The line containing "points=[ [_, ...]" marks the end; copy exactly all lines from the start of the material up to and including it.

--- EXERCISE DATA Enclosed Below ---

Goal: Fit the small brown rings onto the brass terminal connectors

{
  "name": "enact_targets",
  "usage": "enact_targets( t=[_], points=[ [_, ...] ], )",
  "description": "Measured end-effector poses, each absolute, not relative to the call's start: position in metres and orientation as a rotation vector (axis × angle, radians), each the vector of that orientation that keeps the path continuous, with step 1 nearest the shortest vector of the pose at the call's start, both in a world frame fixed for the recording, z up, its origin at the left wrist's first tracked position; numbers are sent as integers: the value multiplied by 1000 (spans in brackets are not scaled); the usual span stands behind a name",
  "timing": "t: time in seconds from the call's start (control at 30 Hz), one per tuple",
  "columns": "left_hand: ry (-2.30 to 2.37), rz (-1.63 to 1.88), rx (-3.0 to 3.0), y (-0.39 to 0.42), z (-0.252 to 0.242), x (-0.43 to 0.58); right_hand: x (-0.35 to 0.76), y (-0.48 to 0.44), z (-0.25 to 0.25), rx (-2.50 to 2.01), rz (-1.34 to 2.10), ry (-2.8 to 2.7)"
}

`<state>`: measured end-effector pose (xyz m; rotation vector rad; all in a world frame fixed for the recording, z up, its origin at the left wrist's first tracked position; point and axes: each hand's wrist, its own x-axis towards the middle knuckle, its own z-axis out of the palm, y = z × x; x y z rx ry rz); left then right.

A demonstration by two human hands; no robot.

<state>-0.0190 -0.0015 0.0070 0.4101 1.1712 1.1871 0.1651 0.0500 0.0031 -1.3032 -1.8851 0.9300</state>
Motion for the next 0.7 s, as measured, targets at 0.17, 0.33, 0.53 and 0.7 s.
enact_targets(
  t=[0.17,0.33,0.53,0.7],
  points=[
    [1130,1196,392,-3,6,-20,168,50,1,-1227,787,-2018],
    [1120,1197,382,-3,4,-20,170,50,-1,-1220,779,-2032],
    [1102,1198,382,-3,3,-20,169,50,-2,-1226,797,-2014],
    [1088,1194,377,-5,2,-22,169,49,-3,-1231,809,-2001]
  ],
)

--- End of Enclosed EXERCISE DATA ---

**OUTPUT OF THE TASK:**
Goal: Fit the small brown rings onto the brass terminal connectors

{
  "name": "enact_targets",
  "usage": "enact_targets( t=[_], points=[ [_, ...] ], )",

The requested output is now complete.